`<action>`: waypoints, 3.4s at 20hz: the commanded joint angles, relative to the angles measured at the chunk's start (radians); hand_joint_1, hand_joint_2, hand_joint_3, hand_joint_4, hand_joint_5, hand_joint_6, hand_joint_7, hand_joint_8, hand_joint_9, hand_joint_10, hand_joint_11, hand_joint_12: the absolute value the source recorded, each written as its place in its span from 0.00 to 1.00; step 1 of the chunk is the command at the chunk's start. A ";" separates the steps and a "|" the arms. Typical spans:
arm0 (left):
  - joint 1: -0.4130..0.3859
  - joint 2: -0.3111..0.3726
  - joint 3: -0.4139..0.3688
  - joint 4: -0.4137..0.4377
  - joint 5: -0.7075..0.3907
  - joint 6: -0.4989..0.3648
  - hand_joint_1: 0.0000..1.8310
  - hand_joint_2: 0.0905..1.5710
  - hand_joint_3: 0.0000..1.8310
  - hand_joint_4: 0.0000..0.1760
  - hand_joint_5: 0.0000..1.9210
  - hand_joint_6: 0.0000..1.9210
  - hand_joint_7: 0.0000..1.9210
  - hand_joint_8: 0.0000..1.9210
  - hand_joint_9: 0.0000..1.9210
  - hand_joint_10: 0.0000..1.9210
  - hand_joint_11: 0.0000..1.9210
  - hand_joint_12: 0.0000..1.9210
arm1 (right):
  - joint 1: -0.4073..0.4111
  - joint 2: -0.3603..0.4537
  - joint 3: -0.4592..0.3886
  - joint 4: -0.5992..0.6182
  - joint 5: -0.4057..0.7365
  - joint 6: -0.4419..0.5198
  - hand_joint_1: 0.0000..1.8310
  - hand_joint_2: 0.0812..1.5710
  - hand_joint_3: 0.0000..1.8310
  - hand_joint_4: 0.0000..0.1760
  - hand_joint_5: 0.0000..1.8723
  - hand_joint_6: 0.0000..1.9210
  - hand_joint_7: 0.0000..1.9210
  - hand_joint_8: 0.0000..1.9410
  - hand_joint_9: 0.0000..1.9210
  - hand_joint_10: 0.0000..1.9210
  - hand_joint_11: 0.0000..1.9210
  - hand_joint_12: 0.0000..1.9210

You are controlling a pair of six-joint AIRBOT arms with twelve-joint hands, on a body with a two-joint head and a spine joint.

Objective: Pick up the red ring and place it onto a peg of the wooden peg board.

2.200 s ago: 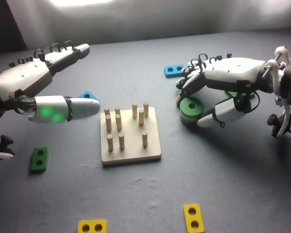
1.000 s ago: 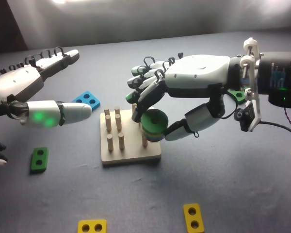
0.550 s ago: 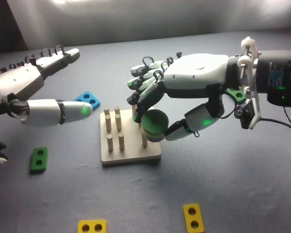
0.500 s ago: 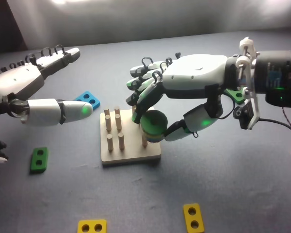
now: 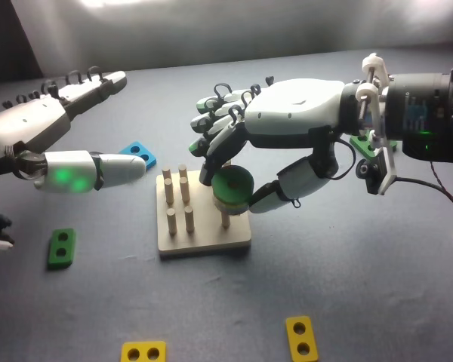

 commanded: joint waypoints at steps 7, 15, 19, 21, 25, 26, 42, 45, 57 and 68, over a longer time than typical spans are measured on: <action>-0.015 -0.001 0.007 0.002 -0.110 -0.007 0.22 0.59 0.00 0.87 0.02 0.00 0.00 0.00 0.00 0.00 0.00 0.00 | 0.018 -0.022 0.014 0.041 0.057 -0.002 0.60 0.71 0.00 0.00 0.49 0.56 0.21 0.00 0.08 0.00 0.00 0.00; -0.020 -0.001 0.007 0.006 -0.109 -0.007 0.21 0.58 0.00 0.93 0.02 0.00 0.00 0.00 0.00 0.00 0.00 0.00 | 0.013 -0.041 0.032 0.028 0.035 -0.002 0.63 0.71 0.00 0.00 0.50 0.55 0.21 0.00 0.08 0.00 0.01 0.01; -0.022 -0.001 0.007 0.009 -0.108 -0.007 0.21 0.58 0.00 0.95 0.02 0.00 0.00 0.00 0.00 0.00 0.00 0.00 | 0.006 -0.047 0.034 0.025 0.035 0.004 0.61 0.72 0.00 0.00 0.49 0.57 0.19 0.00 0.06 0.00 0.00 0.09; -0.022 -0.001 0.006 0.009 -0.108 -0.007 0.21 0.58 0.00 0.98 0.02 0.00 0.00 0.00 0.00 0.00 0.00 0.00 | 0.002 -0.049 0.033 0.010 0.039 0.022 0.60 0.71 0.00 0.00 0.49 0.57 0.20 0.00 0.07 0.00 0.00 0.10; -0.019 0.002 0.005 0.010 -0.108 -0.007 0.20 0.58 0.00 0.90 0.02 0.00 0.00 0.00 0.00 0.00 0.00 0.00 | 0.003 -0.049 0.033 -0.014 0.070 0.065 0.61 0.71 0.00 0.00 0.50 0.56 0.21 0.00 0.07 0.00 0.00 0.16; -0.019 0.002 0.005 0.010 -0.108 -0.007 0.21 0.58 0.00 0.98 0.02 0.00 0.00 0.00 0.00 0.00 0.00 0.00 | 0.004 -0.049 0.032 -0.028 0.075 0.077 0.60 0.71 0.00 0.00 0.49 0.57 0.21 0.00 0.07 0.00 0.00 0.16; -0.015 0.000 0.006 0.005 -0.108 -0.007 0.21 0.58 0.00 1.00 0.02 0.00 0.00 0.00 0.00 0.00 0.00 0.00 | 0.011 -0.049 0.030 -0.080 0.064 0.104 0.61 0.71 0.00 0.00 0.50 0.56 0.21 0.00 0.07 0.00 0.00 0.14; -0.014 0.001 0.006 0.004 -0.108 -0.006 0.21 0.57 0.00 1.00 0.03 0.00 0.00 0.00 0.00 0.00 0.00 0.00 | 0.011 -0.049 0.029 -0.080 0.064 0.104 0.56 0.73 0.00 0.19 0.46 0.61 0.20 0.00 0.07 0.00 0.00 0.18; 0.020 0.038 -0.025 -0.035 -0.183 -0.009 0.22 0.58 0.00 0.97 0.02 0.00 0.00 0.00 0.00 0.00 0.00 0.00 | -0.013 0.135 -0.124 0.251 0.102 -0.209 0.46 0.49 0.00 0.74 0.00 0.00 0.00 0.00 0.00 0.00 0.00 0.00; 0.117 0.272 -0.236 -0.036 -0.666 -0.045 0.24 0.63 0.00 0.88 0.00 0.00 0.00 0.00 0.00 0.00 0.00 0.00 | -0.162 0.460 -0.325 0.934 0.593 -0.592 0.28 0.52 0.00 0.40 0.00 0.00 0.00 0.00 0.00 0.00 0.00 0.00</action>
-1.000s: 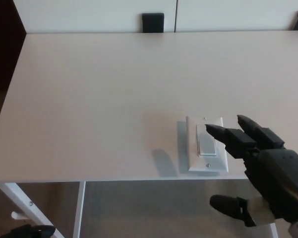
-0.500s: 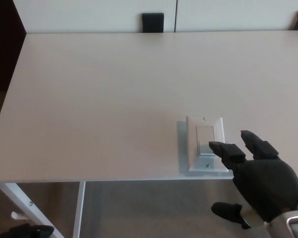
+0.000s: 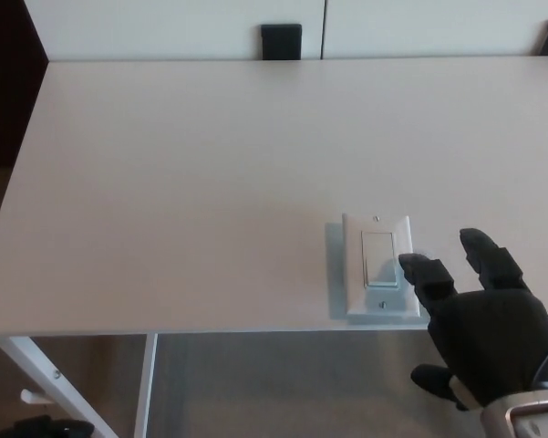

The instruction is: The robot walk towards a table in front and then clicks the light switch button using the right hand's index finger

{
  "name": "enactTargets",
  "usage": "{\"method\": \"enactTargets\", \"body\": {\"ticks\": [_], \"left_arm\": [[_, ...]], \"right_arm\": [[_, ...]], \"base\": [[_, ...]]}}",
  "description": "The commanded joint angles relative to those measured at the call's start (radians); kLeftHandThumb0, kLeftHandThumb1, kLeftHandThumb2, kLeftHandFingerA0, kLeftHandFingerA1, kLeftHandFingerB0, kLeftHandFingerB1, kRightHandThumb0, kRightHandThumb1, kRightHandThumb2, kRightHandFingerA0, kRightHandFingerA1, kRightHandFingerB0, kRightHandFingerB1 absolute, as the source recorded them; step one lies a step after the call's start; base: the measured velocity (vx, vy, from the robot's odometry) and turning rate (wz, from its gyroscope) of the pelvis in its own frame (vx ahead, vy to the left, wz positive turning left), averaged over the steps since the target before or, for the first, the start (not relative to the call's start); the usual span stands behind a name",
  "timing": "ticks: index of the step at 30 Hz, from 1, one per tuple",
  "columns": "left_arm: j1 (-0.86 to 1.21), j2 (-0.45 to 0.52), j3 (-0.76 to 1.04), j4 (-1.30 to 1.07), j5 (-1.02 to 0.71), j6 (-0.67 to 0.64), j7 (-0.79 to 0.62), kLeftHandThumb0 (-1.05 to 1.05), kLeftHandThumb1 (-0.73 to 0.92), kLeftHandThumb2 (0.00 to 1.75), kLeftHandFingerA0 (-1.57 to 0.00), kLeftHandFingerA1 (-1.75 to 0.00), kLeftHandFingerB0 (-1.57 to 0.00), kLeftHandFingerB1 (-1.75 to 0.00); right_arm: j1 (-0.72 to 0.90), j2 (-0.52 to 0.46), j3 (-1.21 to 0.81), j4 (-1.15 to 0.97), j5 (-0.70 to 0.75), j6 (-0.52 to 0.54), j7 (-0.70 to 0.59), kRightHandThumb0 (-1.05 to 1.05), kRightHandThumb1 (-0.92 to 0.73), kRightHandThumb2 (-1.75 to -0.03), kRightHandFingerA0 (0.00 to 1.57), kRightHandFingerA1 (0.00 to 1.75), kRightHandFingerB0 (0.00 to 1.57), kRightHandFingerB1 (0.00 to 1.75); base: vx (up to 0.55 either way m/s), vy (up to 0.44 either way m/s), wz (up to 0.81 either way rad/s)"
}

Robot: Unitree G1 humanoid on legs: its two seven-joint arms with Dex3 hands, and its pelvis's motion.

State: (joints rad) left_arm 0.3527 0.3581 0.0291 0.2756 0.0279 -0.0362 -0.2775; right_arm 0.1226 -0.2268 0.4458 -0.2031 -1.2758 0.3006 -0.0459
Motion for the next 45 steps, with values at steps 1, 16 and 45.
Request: {"method": "enactTargets", "body": {"ticks": [1,16,45], "left_arm": [[0.006,0.018,0.002,-0.019,0.010,0.013,-0.010,-0.24,0.56,0.56,-0.66,-0.44,-0.57,-0.40],[-0.002,0.021,0.001,-0.010,0.016,0.011,-0.014,-0.25,0.56,0.56,-0.66,-0.45,-0.57,-0.40],[-0.004,0.023,0.000,-0.001,0.021,-0.001,-0.016,-0.25,0.55,0.56,-0.67,-0.45,-0.58,-0.41]], "right_arm": [[0.024,0.005,0.020,-0.020,-0.053,0.026,-0.036,-0.67,-0.41,-0.78,0.04,0.21,0.18,0.42],[0.047,0.017,0.049,-0.009,-0.035,0.013,-0.052,-0.68,-0.42,-0.77,0.07,0.28,0.21,0.41],[0.024,0.019,0.082,0.046,-0.030,0.011,-0.023,-0.68,-0.41,-0.77,0.05,0.21,0.24,0.42]], "base": [[0.00,0.000,0.00],[0.00,0.000,0.00],[0.00,0.000,0.00]]}}
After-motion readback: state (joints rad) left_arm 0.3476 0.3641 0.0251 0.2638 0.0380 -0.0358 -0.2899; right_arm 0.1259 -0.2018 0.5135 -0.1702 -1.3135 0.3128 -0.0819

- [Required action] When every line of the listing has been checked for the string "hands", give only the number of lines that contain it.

- [Solution] 2